▶ What this task involves: Exactly as written, reproduce all of the entries.

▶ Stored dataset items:
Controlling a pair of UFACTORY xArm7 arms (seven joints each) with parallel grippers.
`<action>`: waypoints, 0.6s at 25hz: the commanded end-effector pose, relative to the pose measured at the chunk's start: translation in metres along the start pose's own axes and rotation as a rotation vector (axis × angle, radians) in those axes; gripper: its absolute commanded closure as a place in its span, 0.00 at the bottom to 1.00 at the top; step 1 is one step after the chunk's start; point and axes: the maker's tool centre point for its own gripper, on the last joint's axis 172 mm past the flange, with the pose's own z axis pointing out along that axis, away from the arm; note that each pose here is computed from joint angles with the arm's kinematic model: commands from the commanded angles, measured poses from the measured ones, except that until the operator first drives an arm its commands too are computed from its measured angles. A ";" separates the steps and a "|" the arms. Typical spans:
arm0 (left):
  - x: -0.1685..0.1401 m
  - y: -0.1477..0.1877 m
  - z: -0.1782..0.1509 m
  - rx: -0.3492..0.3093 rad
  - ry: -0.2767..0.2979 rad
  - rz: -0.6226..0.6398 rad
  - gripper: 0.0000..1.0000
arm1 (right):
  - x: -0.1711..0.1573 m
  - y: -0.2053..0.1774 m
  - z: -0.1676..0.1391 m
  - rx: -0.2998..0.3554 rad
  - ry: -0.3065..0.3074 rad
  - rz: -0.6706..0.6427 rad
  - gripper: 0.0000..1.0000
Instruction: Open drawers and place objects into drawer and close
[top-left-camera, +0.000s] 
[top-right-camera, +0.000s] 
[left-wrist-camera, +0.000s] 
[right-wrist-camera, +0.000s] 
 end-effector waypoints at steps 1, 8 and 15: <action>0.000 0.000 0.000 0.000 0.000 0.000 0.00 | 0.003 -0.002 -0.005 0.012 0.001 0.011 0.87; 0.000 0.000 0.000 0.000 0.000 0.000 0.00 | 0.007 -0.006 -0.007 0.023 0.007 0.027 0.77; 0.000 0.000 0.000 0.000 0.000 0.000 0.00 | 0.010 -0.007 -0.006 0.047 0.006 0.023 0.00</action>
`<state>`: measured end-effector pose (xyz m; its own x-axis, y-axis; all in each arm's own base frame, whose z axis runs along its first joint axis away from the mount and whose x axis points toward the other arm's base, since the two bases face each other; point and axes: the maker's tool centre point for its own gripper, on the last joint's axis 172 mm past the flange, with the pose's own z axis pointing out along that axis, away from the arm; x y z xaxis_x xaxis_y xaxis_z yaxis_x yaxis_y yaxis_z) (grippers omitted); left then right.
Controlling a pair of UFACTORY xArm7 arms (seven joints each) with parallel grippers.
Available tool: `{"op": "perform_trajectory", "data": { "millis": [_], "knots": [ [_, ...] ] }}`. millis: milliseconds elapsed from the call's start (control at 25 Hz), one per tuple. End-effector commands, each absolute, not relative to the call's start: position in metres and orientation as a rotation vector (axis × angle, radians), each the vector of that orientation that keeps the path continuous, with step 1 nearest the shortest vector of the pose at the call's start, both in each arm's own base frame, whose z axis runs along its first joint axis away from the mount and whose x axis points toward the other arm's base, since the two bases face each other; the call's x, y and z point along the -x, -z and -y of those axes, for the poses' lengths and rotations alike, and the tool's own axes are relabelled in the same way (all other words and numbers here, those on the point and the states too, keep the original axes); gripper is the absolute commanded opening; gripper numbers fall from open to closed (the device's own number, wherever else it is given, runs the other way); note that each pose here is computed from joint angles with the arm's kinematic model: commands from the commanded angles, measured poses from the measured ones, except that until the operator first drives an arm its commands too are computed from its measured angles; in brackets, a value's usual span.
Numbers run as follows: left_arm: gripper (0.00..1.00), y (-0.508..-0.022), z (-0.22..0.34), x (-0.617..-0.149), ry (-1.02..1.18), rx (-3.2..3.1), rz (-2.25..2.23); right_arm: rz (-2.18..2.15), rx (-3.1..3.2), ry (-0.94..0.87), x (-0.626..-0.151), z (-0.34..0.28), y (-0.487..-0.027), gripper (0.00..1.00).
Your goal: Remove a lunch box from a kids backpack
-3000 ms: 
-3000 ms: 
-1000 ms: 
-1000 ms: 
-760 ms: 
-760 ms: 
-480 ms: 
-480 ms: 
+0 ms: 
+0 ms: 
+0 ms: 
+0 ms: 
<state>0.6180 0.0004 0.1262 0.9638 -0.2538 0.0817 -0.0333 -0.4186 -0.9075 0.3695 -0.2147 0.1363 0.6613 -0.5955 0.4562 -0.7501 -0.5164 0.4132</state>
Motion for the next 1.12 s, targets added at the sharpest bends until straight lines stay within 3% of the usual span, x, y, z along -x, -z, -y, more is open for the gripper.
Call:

▶ Exercise output:
Controlling a pair of UFACTORY xArm7 arms (seven joints each) with parallel grippers.
`<action>`: waypoints, 0.6s at 25hz: the commanded end-effector pose, relative to the pose measured at the chunk's start: translation in metres along the start pose's own axes and rotation as a rotation vector (axis × angle, radians) in those axes; gripper: its absolute commanded closure as a place in its span, 0.00 at the bottom to 1.00 at the top; step 1 is one step after the chunk's start; point and axes: the maker's tool centre point for its own gripper, on the last joint's axis 172 mm past the flange, with the pose's own z axis pointing out along that axis, away from the arm; note that each pose here is computed from joint angles with the arm's kinematic model: commands from the commanded angles, measured poses from the measured ones, except that until the operator first drives an arm its commands too are computed from its measured angles. A ";" separates the steps and a "|" the arms. Typical spans:
arm0 (left):
  - x: -0.1685..0.1401 m
  - y: -0.1477..0.1877 m
  - z: -0.1782..0.1509 m
  - rx: -0.3492..0.3093 rad
  - ry: -0.2767..0.2979 rad
  - rz: -0.6226..0.6398 rad
  - gripper: 0.0000..1.0000
arm1 (right):
  - x: -0.1711..0.1573 m
  - y: -0.2053..0.1774 m
  - z: -0.1676..0.1391 m
  - rx: -0.2998..0.3554 rad
  - ry: -0.3065..0.3074 rad
  - rz: -0.6706..0.6427 rad
  - gripper: 0.0000..1.0000
Instruction: Open drawers and place objects into drawer and close
[top-left-camera, +0.000s] 
[top-right-camera, +0.000s] 
[left-wrist-camera, +0.000s] 
[right-wrist-camera, +0.000s] 
 end-effector waypoints at steps 1, 8 and 15: <action>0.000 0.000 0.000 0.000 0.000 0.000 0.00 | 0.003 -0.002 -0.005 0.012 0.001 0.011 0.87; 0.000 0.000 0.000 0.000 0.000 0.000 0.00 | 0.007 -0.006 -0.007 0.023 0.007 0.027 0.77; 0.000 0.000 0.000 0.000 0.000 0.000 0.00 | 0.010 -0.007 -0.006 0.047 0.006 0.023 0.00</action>
`<state>`: measured end-effector pose (xyz m; its own x-axis, y-axis; all in each arm's own base frame, whose z axis runs along its first joint axis away from the mount and whose x axis points toward the other arm's base, since the two bases face each other; point and axes: the maker's tool centre point for its own gripper, on the last joint's axis 172 mm past the flange, with the pose's own z axis pointing out along that axis, away from the arm; x y z xaxis_x xaxis_y xaxis_z yaxis_x yaxis_y yaxis_z) (grippers omitted); left then right.
Controlling a pair of UFACTORY xArm7 arms (seven joints each) with parallel grippers.
Available tool: `{"op": "perform_trajectory", "data": { "millis": [_], "knots": [ [_, ...] ] }}`. millis: milliseconds elapsed from the call's start (control at 25 Hz), one per tuple. End-effector commands, each absolute, not relative to the call's start: position in metres and orientation as a rotation vector (axis × angle, radians), each the vector of that orientation that keeps the path continuous, with step 1 nearest the shortest vector of the pose at the call's start, both in each arm's own base frame, whose z axis runs along its first joint axis away from the mount and whose x axis points toward the other arm's base, since the two bases face each other; the call's x, y and z point along the -x, -z and -y of those axes, for the poses' lengths and rotations alike, and the tool's own axes are relabelled in the same way (all other words and numbers here, those on the point and the states too, keep the original axes); gripper is the absolute commanded opening; gripper numbers fall from open to closed (the device's own number, wherever else it is given, runs the other way); note that each pose here is computed from joint angles with the arm's kinematic model: commands from the commanded angles, measured poses from the measured ones, except that until the operator first drives an arm its commands too are computed from its measured angles; in brackets, a value's usual span.
Numbers run as follows: left_arm: gripper (0.00..1.00), y (-0.508..-0.022), z (-0.22..0.34), x (-0.617..-0.149), ry (-1.02..1.18), rx (-3.2..3.1), rz (-2.25..2.23); right_arm: rz (-2.18..2.15), rx (-3.1..3.2), ry (-0.94..0.87), x (-0.626..-0.151), z (-0.34..0.28), y (-0.487..-0.027), gripper (0.00..1.00).
Your goal: Remove a lunch box from a kids backpack
-3000 ms: 
-3000 ms: 
-1000 ms: 
-1000 ms: 
-760 ms: 
-760 ms: 
-480 ms: 
-480 ms: 
+0 ms: 
+0 ms: 
+0 ms: 
+0 ms: 
<state>0.6180 0.0004 0.1262 0.9638 -0.2538 0.0817 -0.0333 -0.4186 -0.9075 0.3695 -0.2147 0.1363 0.6613 -0.5955 0.4562 -0.7501 -0.5164 0.4132</state>
Motion for the next 1.12 s, targets added at the sharpest bends until straight lines stay within 3% of the usual span, x, y, z along -x, -z, -y, more is open for the gripper.
Call:

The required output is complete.